High mutation load is associated with fewer cytotoxic T cells
Similarly to how antigen presentation-related gene expressions inversely correlated with immune cytotoxicity, mutation load also showed a negative correlation with cytotoxic immune markers (Fig. 4a). Notably, CD8A expression exhibited a negative correlation with mutation load in the TCGA (p < 0.01) and in the ICGC (p = 0.0817) PDAC data sets. Most of the class II (but not class I) antigen presentation and effector T-cell markers correlated negatively with mutation load in the TCGA pancreatic data set, and a few of them in the ICGC cohort as well. In line with this, we observed a significantly better (p < 0.05) overall survival for TCGA pancreatic patients having fewer mutations (Supplementary Fig. 4). Contrary to PDAC, skin cutaneous melanoma mutation and neoantigen load showed positive correlations with class I antigen presentation (Fig. 4a). LCK and HLA-A displayed similarly positive correlations in both cancers with all markers except NOS2 (iNOS), which was observed only in the two PDAC data sets. Clearly, NOS2 mRNA showed a positive correlation with antigen presentation and immune markers only in PDAC (Fig. 4a, last row) supporting that it plays a role in PDAC immunosuppression as the T-cell numbers increase in the tumor.
We have also correlated gene program (GP) scores13, which represent distinct biological processes, with mutation and neoantigen load. GP6, GP7 and GP8 scores (which represent immune programs) negatively correlated with mutation load (Fig. 4b). Interestingly, we found positive correlations between mutation and neoantigen load with GP4 (proliferation) and GP5 (activated MYC pathways, autophagy, and RNA processing) programs.
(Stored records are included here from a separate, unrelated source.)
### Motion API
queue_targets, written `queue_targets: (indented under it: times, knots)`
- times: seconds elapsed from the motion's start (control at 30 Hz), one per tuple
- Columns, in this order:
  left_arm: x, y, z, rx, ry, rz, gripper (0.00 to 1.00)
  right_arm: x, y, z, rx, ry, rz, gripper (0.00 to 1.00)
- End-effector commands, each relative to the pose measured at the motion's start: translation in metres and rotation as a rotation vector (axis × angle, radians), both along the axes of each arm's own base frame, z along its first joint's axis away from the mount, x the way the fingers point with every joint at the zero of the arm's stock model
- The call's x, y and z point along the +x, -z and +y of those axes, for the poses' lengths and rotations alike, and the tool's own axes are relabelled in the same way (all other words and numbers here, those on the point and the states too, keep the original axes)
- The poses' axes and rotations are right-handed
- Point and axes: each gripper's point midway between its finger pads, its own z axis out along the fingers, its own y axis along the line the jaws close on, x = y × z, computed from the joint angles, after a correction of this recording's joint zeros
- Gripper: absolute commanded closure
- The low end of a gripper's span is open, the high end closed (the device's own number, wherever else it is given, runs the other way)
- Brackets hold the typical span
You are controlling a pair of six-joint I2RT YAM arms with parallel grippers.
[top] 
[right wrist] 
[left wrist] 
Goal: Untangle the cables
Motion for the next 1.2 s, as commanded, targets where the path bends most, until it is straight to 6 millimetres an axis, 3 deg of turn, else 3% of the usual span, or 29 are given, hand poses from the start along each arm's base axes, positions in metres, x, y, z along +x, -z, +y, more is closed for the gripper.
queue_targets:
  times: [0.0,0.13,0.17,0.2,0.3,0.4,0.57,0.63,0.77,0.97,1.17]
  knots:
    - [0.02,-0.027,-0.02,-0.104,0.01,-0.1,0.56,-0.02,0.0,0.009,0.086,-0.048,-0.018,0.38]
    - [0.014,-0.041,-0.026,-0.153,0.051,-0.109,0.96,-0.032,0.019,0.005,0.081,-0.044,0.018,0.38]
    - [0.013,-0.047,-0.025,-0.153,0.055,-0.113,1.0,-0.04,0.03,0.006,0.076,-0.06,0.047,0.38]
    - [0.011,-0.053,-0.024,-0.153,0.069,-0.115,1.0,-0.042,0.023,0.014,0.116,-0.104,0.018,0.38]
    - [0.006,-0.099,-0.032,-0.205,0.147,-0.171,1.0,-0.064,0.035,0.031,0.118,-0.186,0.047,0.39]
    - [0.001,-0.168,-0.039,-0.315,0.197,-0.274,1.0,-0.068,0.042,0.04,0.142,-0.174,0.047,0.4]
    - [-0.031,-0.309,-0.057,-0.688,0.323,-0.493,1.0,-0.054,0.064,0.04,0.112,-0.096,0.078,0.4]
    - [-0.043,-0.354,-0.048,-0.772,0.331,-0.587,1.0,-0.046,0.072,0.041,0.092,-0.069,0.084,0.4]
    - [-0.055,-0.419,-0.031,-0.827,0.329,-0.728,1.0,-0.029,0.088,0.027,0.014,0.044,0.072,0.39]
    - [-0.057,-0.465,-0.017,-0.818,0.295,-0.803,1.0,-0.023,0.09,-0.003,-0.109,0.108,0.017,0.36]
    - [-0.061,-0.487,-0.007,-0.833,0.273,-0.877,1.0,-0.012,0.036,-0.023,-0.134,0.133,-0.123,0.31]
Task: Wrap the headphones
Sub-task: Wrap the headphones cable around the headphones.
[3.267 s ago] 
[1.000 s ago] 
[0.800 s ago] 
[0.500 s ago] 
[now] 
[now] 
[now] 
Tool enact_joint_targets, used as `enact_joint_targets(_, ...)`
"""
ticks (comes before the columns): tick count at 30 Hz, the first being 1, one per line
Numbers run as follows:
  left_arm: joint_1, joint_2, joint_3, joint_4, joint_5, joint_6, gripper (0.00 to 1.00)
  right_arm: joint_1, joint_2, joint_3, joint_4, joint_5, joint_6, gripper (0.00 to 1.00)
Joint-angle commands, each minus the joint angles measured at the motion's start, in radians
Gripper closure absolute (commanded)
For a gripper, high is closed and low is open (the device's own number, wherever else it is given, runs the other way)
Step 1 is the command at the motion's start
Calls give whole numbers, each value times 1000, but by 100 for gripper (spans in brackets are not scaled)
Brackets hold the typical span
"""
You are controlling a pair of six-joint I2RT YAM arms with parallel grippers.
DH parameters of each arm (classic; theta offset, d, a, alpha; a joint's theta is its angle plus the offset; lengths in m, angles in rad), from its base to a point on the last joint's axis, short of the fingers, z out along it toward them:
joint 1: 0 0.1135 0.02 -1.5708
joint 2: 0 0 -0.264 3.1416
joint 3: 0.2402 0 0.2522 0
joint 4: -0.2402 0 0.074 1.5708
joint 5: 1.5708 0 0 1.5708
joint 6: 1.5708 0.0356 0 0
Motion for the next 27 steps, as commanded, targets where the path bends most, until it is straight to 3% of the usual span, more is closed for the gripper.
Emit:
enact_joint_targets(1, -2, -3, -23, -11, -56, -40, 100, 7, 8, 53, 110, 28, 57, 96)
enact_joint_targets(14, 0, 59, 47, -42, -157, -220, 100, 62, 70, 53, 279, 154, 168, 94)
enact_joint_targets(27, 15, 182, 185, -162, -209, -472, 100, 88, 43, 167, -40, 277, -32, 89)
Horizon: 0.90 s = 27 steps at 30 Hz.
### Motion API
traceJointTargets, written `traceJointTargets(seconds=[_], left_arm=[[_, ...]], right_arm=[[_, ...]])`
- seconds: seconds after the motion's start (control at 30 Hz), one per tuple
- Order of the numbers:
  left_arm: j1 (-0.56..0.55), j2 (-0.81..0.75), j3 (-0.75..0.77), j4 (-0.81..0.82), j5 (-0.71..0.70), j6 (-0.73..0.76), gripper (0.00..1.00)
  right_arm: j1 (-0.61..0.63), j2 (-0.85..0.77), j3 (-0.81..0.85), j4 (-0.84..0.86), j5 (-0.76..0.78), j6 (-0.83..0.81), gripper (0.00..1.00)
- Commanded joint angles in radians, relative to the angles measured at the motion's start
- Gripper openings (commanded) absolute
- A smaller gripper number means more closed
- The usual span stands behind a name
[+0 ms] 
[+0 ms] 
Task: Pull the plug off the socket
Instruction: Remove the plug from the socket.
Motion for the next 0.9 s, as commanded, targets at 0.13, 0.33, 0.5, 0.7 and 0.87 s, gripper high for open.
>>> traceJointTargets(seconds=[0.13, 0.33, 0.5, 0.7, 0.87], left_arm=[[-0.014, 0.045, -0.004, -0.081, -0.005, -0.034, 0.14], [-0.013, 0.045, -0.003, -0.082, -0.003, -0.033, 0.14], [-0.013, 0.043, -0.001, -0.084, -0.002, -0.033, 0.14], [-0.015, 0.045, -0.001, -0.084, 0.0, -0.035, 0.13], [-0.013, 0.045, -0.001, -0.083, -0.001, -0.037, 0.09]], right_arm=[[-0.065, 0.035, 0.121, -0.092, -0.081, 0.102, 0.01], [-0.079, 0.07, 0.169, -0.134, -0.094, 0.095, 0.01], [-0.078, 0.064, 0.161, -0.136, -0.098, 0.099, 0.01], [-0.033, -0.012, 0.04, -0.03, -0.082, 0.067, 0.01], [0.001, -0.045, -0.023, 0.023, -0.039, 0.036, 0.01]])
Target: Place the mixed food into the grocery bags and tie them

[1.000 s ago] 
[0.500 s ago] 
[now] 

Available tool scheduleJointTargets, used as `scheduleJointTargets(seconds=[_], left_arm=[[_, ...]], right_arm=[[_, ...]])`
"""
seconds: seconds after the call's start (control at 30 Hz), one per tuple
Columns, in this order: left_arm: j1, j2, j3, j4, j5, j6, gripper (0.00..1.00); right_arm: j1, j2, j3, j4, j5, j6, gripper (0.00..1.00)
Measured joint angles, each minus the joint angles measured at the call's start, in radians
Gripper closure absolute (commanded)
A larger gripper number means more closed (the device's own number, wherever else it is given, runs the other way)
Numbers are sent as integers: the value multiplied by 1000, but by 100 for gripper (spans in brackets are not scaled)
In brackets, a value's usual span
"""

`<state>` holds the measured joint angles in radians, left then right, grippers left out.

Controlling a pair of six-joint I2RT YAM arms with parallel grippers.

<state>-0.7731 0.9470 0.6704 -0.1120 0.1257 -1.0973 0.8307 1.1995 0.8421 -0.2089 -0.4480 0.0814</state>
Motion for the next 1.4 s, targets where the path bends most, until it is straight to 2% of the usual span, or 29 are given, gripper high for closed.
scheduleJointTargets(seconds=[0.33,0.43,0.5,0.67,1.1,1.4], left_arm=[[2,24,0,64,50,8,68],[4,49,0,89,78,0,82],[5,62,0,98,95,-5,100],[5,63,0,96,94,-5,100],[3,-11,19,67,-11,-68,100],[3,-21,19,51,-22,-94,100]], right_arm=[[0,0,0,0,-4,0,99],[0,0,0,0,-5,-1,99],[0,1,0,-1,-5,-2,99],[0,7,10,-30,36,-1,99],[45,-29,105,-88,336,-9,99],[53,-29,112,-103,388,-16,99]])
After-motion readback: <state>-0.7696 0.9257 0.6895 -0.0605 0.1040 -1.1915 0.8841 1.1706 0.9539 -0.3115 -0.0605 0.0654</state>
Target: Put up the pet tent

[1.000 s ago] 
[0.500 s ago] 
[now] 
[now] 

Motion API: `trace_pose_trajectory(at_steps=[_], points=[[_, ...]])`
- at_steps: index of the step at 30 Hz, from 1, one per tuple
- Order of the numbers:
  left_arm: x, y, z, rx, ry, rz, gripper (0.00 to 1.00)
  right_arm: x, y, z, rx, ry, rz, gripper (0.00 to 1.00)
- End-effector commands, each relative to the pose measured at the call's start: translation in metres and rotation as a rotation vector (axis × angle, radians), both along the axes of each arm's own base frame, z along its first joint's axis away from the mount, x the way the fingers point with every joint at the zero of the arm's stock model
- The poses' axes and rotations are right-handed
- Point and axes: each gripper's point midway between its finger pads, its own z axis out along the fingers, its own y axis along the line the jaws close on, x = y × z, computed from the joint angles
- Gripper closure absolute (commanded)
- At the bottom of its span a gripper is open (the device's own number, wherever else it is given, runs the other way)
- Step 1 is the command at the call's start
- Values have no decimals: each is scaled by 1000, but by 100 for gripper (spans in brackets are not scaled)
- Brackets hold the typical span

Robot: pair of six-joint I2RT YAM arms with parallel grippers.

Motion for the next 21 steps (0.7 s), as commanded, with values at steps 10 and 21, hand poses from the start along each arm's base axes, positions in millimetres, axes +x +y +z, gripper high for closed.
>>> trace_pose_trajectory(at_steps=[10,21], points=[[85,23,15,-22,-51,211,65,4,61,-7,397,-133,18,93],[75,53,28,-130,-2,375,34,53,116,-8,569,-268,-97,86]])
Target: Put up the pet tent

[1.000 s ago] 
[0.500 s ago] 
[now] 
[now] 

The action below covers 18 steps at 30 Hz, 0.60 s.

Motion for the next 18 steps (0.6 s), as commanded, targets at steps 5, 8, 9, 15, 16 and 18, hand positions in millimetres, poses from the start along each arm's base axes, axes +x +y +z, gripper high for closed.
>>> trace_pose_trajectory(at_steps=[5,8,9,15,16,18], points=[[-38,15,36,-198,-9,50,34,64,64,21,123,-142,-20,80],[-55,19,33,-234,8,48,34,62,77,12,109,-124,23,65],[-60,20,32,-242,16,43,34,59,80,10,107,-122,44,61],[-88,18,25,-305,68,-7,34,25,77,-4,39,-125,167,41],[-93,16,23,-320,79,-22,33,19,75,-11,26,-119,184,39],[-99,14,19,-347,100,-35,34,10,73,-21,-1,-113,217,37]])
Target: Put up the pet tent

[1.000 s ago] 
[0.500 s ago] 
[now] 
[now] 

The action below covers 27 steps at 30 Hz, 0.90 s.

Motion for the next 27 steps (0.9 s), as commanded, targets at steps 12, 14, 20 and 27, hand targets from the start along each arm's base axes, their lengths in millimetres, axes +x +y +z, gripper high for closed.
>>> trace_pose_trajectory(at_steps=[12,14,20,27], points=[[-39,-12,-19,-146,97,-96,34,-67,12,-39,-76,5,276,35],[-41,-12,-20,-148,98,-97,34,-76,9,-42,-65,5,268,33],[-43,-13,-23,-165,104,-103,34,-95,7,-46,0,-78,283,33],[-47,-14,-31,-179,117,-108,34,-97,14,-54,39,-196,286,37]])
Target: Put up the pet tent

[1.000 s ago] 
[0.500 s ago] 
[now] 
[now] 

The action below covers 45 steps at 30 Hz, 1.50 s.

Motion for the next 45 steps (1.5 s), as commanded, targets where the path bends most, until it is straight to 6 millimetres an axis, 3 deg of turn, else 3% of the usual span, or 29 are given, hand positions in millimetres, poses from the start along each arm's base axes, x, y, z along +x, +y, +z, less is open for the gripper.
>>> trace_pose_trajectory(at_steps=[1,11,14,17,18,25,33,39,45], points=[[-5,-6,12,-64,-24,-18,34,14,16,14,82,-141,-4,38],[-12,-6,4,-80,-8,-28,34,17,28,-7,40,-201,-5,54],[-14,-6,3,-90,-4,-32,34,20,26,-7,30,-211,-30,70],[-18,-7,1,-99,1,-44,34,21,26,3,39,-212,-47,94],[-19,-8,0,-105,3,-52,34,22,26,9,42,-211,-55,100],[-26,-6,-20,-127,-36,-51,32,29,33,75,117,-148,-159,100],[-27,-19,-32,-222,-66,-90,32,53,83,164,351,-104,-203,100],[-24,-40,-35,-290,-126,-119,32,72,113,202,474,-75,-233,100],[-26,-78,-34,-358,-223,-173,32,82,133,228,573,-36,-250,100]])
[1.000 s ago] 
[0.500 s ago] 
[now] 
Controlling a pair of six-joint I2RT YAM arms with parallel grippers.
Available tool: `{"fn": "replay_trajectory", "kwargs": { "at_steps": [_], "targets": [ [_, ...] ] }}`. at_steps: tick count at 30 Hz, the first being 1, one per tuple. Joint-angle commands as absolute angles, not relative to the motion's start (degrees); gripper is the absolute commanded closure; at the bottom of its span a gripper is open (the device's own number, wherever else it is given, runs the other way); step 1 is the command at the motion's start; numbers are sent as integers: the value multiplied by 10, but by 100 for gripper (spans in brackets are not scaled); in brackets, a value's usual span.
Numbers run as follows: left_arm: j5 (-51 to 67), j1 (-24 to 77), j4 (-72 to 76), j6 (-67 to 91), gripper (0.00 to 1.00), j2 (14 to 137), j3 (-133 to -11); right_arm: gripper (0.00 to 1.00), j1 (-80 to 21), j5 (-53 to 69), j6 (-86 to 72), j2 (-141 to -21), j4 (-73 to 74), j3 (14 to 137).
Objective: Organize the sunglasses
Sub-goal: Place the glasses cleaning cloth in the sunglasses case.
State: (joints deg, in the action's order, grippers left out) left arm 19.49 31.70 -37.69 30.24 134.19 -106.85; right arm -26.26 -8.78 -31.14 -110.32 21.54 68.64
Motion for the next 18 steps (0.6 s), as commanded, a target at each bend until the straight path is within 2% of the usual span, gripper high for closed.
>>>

NOS2 (iNOS) is overexpressed in PDAC and is a potential target to augment immune response
NOS2 was the only immune suppression indicator which showed PDAC-specific correlations with immune markers, therefore we further characterized its role in PDAC. NOS2 expression in PDAC (n = 147) was significantly higher than in normal pancreas (n = 171) (p < 0.0001), while the pancreatic ductal adenocarcinoma and skin cutaneous melanoma (n = 472) expressions were not significantly different (Fig. 5a). NOS2 was expressed in the Cancer Cell Line Encyclopedia (CCLE) pancreatic cancer cell lines (Supplementary Fig. 5), therefore it is not only present in stromal and immune cells but also in the tumor cells. To show that NOS2 is functionally important in PDAC tumor cells we evaluated the drug response data of the CCLE and found that multiple drugs are more or less effective depending on the expression of NOS2 (Fig. 5b). Notably, CDK4/6 and c-MET inhibitors showed negative correlations between NOS2 expression and drug EC50 values.
Discussion
We have conducted a systematic study to identify novel target antigens for PDAC immunotherapy. In the process, we have expanded and refined the repertoire of potential targetable PDAC neoantigens, identifying mutated peptides that could be used to maximize destruction of tumors with minimal to no damage to healthy tissues. We believe that a significant percentage of pancreatic cancer patients may benefit from immunotherapy approaches tailored to and targeting these PDAC-specific antigens. The most promising neoantigen candidate is from KRAS codon 12 mutations. It was recently shown that T-cell receptors (TCRs) that are reactive to KRAS G12V and G12D neoantigens can be isolated21.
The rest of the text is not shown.